L’œil de la rédaction : Cette proposition, plutôt pénalisante pour le marché, fait penser à l’ancien dispositif du « modèle Sécurité sociale ». Aurait-elle un impact positif sur le renoncement aux soins, comme l’espère Bruno Le Maire ? Rien n’est moins sûr car elle se base sur une gamme de lunettes (monture et verres) prédéfinie où les marques, qui font des lunettes un accessoires de mode, ne pourront avoir leur place. Les Français renoncent-ils réellement aux soins optiques pour des raisons financières alors qu’il est possible de s'équiper d'une monture et deux verres unifocaux standards à bas prix ? De facto, le renoncement aux soins optiques correspond au renoncement d'une monture griffée avec des verres toutes options au prix de l'entrée de gamme. Quant au remboursement à 100% au bout d’un an en cas d’urgence, il n’est pas concevable de ne pas penser aux personnes âgées, qui ont davantage la nécessité matérielle et financière d’un tel dispositif que les femmes enceintes.

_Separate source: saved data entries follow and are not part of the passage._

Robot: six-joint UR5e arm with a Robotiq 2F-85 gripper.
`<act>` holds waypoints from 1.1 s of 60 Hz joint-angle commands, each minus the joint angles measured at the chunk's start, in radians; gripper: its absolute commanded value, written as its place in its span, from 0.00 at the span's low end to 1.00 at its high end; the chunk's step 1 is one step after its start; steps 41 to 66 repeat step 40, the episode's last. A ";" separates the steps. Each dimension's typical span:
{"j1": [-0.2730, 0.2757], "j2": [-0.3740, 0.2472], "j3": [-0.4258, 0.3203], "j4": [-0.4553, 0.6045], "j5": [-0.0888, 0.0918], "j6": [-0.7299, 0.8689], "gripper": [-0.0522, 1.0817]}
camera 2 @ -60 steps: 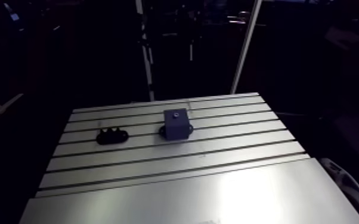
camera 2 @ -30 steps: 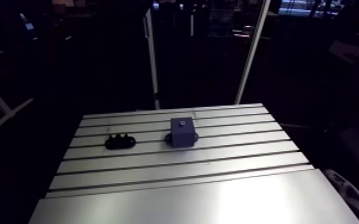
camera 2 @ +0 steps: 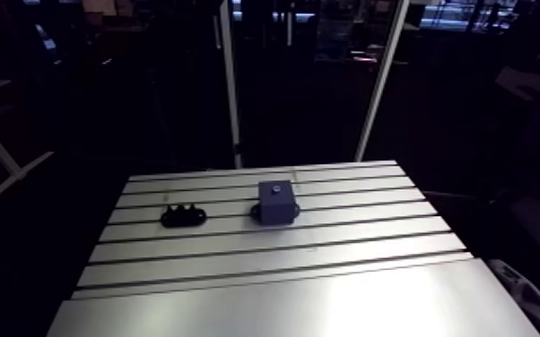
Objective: Pick up the M10 bolt and insert it into the hole until fully seated.
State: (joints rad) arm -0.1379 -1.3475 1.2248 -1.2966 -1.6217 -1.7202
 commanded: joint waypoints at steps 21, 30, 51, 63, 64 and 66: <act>0.029 -0.006 -0.006 -0.006 0.000 0.001 0.06; 0.030 -0.003 -0.009 -0.006 -0.002 0.001 0.06; 0.030 0.000 -0.009 -0.006 -0.002 0.001 0.06; 0.030 0.000 -0.009 -0.006 -0.002 0.001 0.06; 0.030 0.000 -0.009 -0.006 -0.002 0.001 0.06; 0.030 0.000 -0.009 -0.006 -0.002 0.001 0.06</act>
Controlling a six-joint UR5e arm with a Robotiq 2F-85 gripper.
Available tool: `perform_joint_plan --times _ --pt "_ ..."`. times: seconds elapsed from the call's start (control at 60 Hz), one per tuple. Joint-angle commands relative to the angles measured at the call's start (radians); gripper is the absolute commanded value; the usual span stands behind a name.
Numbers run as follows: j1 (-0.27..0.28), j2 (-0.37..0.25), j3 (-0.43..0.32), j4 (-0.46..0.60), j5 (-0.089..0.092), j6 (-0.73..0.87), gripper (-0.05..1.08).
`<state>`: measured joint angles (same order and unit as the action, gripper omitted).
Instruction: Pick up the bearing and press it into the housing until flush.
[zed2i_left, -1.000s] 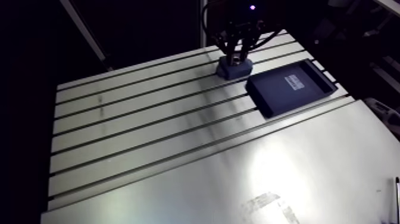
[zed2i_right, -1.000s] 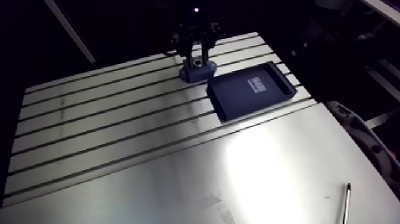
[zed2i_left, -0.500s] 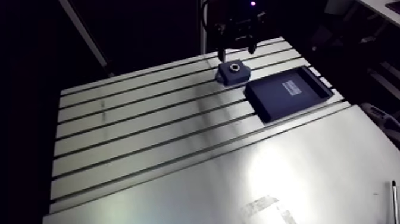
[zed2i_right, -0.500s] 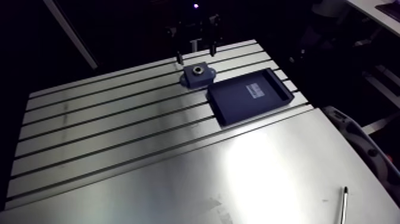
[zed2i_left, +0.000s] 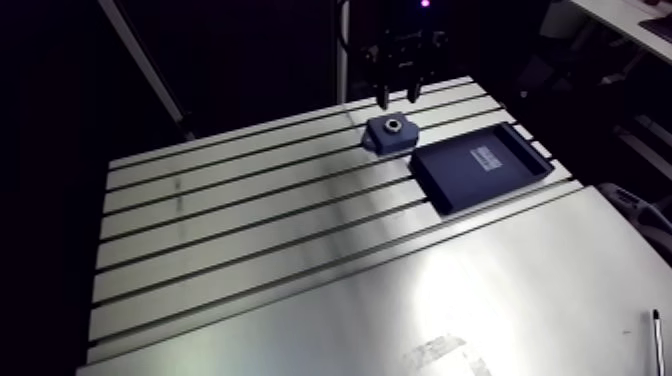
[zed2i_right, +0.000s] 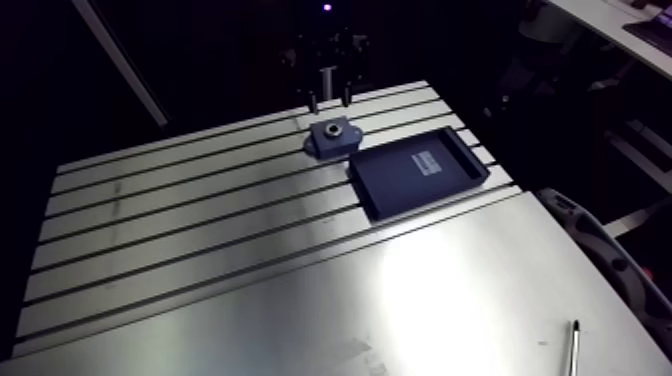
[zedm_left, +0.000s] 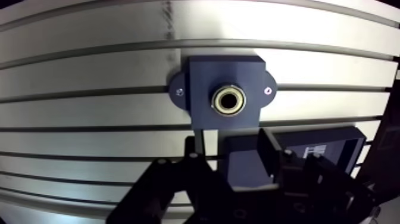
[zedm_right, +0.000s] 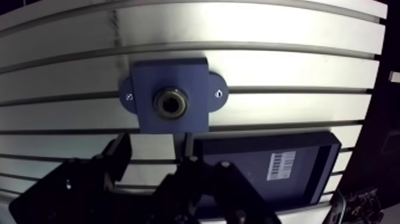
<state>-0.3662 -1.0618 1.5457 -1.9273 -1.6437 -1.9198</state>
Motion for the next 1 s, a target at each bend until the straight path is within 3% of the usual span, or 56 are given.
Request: perform_joint_plan --times 0.017,0.667,1.0 --pt "-0.002 0.001 0.0 0.006 -0.004 0.0 1.07" --pt "-0.002 0.015 -0.005 0.007 0.005 -0.009 1.08" --pt "-0.008 0.041 0.007 -0.006 -0.002 -0.009 1.08"
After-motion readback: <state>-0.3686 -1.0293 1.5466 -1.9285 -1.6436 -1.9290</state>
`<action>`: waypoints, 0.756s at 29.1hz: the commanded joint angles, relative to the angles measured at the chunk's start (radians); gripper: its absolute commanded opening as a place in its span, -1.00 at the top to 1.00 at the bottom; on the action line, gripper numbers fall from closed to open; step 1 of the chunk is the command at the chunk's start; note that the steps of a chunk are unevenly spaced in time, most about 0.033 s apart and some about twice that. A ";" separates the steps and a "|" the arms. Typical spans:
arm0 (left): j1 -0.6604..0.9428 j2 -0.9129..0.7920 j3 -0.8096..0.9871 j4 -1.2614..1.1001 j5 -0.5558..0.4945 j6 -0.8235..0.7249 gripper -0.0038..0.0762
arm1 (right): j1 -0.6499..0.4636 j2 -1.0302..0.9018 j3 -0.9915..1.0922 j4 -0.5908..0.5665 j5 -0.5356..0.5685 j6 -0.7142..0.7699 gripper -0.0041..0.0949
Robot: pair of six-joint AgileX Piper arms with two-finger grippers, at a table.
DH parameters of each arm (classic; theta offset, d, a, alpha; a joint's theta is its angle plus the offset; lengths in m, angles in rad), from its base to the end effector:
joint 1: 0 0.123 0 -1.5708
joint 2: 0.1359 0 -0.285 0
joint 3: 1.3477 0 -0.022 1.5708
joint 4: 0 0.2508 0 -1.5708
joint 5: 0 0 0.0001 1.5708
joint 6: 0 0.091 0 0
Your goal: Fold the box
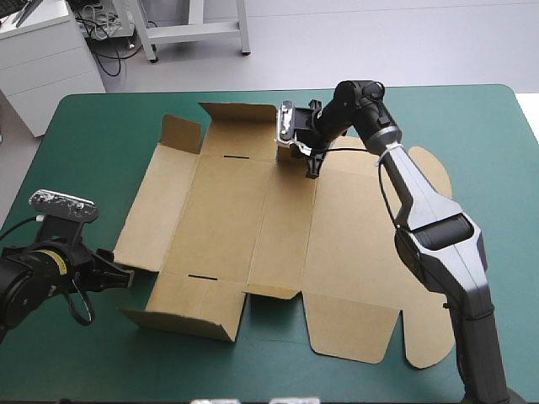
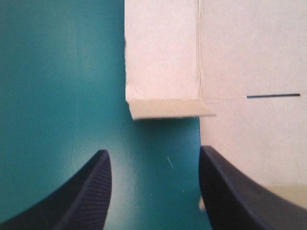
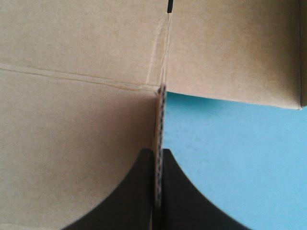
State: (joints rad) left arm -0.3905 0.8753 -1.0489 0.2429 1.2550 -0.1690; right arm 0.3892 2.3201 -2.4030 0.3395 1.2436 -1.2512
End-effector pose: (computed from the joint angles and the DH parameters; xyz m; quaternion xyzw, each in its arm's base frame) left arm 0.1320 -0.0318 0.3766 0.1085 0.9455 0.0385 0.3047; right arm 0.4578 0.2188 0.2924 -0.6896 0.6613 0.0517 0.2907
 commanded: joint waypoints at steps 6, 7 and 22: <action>-0.003 -0.009 -0.032 0.038 0.041 0.031 -0.06 | 0.062 -0.077 -0.025 0.059 0.006 0.069 0.97; -0.003 -0.009 -0.032 0.038 0.041 0.031 -0.06 | 0.066 -0.077 -0.025 0.057 0.006 0.093 0.97; -0.003 -0.009 -0.032 0.038 0.041 0.036 -0.06 | 0.096 -0.084 0.052 -0.019 0.004 0.175 0.07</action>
State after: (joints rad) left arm -0.3905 0.8753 -1.0489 0.2581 1.2550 -0.1308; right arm 0.4861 2.3189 -2.3110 0.2948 1.2401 -1.0930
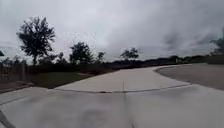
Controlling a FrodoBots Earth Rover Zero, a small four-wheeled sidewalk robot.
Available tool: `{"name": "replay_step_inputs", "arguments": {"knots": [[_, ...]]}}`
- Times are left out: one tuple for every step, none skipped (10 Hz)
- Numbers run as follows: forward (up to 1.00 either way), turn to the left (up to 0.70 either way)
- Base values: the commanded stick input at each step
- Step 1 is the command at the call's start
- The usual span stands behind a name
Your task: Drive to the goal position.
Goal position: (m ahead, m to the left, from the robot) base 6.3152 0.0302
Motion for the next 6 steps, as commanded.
{"name": "replay_step_inputs", "arguments": {"knots": [[0.85,0.0],[0.85,0.0],[0.85,0.0],[0.85,0.0],[0.85,0.0],[0.85,0.0]]}}
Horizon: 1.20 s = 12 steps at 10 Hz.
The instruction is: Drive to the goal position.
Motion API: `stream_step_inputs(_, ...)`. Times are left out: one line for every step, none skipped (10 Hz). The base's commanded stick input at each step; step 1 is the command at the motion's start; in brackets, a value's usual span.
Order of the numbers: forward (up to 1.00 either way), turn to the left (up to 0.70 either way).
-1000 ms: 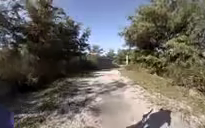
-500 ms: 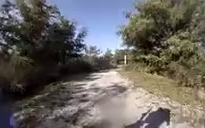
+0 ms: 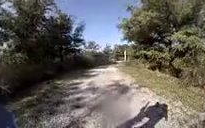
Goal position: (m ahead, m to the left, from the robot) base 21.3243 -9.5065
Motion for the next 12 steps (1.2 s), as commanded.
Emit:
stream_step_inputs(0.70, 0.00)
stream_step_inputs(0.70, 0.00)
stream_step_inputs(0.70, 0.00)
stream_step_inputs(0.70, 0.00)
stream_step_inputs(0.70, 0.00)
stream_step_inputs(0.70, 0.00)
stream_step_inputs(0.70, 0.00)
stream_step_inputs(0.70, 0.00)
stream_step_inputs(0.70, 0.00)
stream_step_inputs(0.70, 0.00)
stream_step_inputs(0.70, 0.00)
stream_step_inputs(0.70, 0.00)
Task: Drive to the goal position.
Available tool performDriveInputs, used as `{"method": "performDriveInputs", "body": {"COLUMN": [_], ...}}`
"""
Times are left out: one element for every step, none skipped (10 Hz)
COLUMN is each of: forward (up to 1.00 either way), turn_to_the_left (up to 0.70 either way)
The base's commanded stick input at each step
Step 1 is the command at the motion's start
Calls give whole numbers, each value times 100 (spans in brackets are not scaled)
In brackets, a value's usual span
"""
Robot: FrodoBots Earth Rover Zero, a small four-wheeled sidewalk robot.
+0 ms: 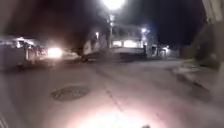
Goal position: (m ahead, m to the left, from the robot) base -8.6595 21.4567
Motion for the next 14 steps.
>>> {"method": "performDriveInputs", "body": {"forward": [70, 70, 70, 70, 70, 70, 70, 70, 70, 70, 70, 21, 0, 0], "turn_to_the_left": [-31, -34, 1, 1, 1, -6, -25, -34, -33, -29, -4, 0, 0, 0]}}
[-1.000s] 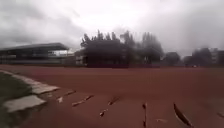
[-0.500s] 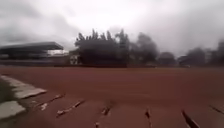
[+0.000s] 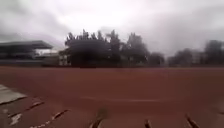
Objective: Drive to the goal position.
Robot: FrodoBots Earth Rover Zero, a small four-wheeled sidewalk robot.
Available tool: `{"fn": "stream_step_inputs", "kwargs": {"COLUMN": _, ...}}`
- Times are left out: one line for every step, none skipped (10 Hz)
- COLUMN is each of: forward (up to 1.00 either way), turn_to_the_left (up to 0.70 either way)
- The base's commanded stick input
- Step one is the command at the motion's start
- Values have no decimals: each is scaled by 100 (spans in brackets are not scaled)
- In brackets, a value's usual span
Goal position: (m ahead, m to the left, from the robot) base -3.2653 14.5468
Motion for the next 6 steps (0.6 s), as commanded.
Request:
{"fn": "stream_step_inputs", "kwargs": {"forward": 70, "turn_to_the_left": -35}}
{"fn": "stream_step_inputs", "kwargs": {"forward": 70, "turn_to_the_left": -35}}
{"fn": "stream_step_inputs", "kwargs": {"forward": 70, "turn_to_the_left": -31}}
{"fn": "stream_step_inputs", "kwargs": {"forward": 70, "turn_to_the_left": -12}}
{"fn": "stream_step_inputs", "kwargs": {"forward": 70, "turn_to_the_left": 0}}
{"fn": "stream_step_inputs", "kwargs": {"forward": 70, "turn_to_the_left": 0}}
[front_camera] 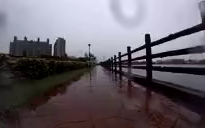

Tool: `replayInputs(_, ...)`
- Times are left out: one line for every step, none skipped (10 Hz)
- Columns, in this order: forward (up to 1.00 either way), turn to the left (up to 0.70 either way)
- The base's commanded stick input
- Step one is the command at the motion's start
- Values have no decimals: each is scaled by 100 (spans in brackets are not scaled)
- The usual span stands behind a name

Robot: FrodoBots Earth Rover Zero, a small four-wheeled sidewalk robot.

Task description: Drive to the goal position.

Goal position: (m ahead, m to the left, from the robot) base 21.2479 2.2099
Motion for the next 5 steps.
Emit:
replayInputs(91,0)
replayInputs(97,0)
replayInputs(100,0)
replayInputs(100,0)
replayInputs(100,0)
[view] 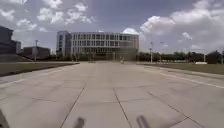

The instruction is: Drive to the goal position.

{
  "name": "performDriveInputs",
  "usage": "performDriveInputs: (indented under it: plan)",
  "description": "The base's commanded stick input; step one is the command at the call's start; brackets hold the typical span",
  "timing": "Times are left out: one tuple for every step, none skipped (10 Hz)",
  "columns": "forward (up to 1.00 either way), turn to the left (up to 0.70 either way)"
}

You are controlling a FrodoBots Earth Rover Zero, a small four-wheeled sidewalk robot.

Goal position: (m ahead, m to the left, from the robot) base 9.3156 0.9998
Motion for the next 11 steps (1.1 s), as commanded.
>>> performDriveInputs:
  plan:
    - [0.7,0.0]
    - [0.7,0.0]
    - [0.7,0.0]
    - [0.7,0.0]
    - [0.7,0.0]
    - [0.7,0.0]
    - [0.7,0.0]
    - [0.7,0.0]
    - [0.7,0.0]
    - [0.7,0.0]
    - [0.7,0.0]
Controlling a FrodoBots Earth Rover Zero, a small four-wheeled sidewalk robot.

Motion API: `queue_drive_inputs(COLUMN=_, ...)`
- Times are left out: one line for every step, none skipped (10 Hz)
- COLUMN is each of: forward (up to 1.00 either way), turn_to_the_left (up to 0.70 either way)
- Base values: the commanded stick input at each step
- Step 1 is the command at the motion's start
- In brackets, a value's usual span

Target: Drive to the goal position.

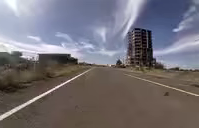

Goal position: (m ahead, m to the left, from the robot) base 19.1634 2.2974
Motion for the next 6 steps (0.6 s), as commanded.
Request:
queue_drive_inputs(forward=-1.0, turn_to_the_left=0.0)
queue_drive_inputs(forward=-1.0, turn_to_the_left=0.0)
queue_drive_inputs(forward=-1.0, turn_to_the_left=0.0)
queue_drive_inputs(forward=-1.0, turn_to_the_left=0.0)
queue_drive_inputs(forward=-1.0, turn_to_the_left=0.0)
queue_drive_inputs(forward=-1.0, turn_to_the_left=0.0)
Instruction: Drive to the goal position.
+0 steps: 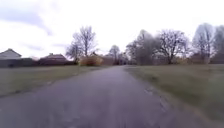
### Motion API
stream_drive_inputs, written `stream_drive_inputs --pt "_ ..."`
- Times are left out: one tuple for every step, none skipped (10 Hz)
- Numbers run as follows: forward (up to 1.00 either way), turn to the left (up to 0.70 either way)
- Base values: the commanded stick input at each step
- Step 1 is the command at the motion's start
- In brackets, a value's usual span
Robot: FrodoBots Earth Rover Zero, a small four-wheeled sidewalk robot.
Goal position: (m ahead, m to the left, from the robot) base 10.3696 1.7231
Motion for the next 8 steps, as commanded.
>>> stream_drive_inputs --pt "1.00 0.00" --pt "1.00 0.00" --pt "1.00 0.00" --pt "1.00 0.00" --pt "1.00 0.00" --pt "1.00 0.00" --pt "1.00 0.00" --pt "1.00 0.00"
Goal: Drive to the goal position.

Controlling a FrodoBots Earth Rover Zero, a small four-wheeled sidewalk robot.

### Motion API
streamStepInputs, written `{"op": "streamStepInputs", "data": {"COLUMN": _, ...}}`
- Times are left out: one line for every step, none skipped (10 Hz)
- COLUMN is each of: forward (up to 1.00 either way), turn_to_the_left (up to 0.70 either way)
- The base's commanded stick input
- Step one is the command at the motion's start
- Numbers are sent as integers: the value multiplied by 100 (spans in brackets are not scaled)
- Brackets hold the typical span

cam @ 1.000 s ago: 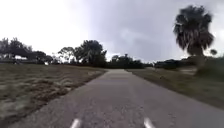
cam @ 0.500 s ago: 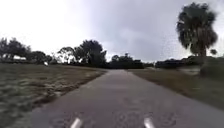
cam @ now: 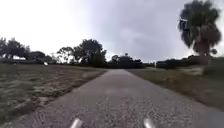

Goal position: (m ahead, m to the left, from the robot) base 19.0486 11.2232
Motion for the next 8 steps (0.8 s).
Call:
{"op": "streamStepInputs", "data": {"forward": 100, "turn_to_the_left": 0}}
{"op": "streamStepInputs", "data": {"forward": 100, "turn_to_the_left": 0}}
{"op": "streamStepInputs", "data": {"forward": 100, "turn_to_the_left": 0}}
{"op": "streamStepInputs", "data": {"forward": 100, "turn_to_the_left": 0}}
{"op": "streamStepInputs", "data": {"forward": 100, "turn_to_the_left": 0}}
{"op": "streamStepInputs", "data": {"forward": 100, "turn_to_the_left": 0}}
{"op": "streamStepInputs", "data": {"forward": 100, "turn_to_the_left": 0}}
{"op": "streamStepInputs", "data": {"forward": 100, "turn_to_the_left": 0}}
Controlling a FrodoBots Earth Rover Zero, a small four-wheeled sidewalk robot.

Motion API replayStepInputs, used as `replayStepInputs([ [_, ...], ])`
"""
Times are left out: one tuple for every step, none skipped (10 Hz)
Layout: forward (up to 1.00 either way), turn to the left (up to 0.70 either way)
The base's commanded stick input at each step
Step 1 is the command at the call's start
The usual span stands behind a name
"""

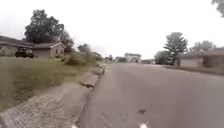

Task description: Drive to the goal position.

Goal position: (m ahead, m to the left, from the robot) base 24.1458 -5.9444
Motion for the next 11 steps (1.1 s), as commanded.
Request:
replayStepInputs([
  [1.0, 0.0],
  [1.0, 0.0],
  [1.0, 0.0],
  [1.0, 0.0],
  [1.0, -0.01],
  [1.0, -0.23],
  [1.0, -0.38],
  [1.0, -0.38],
  [1.0, -0.1],
  [1.0, 0.0],
  [1.0, 0.0],
])
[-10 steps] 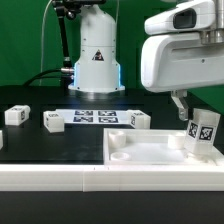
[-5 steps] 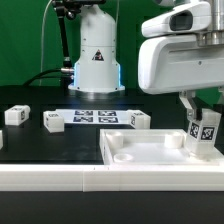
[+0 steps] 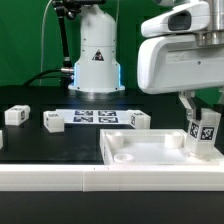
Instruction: Assemble one leg
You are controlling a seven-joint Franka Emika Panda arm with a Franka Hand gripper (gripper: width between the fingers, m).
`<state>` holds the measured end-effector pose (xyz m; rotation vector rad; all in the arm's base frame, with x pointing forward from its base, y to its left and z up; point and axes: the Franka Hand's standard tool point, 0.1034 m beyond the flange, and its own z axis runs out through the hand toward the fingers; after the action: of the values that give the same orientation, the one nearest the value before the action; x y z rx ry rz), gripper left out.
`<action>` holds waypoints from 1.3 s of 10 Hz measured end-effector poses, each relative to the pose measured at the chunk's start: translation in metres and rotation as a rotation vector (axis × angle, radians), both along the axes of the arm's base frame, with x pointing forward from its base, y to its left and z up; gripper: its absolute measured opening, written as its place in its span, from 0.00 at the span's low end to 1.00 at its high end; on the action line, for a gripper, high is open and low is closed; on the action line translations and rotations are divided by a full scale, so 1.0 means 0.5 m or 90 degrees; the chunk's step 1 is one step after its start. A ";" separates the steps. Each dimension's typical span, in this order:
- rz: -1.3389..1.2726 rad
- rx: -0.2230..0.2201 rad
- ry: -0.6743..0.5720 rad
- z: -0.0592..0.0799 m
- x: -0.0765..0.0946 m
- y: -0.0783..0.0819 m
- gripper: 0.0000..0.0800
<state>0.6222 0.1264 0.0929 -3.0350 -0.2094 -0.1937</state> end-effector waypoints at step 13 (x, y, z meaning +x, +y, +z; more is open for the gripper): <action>-0.749 0.110 0.030 -0.002 -0.003 -0.018 0.38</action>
Offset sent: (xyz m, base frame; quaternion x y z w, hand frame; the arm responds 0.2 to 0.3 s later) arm -0.0108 0.0039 -0.0047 -0.0074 0.0097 0.1856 0.9826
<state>0.6209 0.1175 0.0918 -2.5614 1.4907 -0.1847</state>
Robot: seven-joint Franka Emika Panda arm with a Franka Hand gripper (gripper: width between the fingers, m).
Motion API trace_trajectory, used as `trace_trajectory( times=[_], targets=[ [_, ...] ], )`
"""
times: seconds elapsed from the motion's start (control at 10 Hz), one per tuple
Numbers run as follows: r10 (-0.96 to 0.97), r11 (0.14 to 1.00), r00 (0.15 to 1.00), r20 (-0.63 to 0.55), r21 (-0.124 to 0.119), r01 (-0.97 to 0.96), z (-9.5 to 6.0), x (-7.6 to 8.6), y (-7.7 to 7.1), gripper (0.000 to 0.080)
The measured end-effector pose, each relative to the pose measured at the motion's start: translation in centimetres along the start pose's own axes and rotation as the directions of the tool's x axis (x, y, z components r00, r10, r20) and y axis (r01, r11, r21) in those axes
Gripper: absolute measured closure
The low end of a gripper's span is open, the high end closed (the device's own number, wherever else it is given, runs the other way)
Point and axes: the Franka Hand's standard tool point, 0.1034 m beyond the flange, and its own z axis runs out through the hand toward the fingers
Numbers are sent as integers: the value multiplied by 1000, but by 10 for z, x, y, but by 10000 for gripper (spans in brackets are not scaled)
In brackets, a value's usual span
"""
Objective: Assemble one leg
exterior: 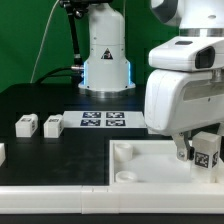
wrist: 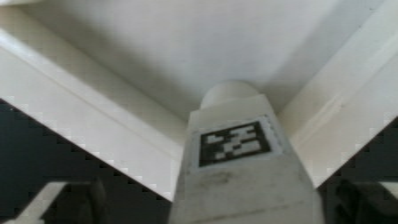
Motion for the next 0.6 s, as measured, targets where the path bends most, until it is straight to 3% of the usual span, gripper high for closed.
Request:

Sur les 4 candidats restants, les propositions en matière de santé sont beaucoup plus généralistes et moins détaillées. Nicolas Sarkozy souhaite, au lendemain de l'alternance, une refonte du modèle social en concertation avec tous les professionnels de santé, pour l'adapter au monde actuel et le rendre plus efficient. Parce que, explique-t-il, « la France de 2016 n'a rien à voir avec celle de 1945 ». Nathalie Kosciusko-Morizet entend mettre en place un régime unique de santé. Lors des dernières réunions organisées par l’association Oscar, elle s’était également déclarée contre « les réseaux de soins qui illustrent une forme d’impuissance à refondre notre système de santé ». Parmi les propositions de Jean-François Copé, nous retiendrons la lutte contre les déserts médicaux « en réformant les études médicales pour favoriser l’installation des jeunes médecins et rendre plus attractifs les territoires sous dotés ». Enfin, la santé est la grande oubliée du programme de Jean-Frédéric Poisson.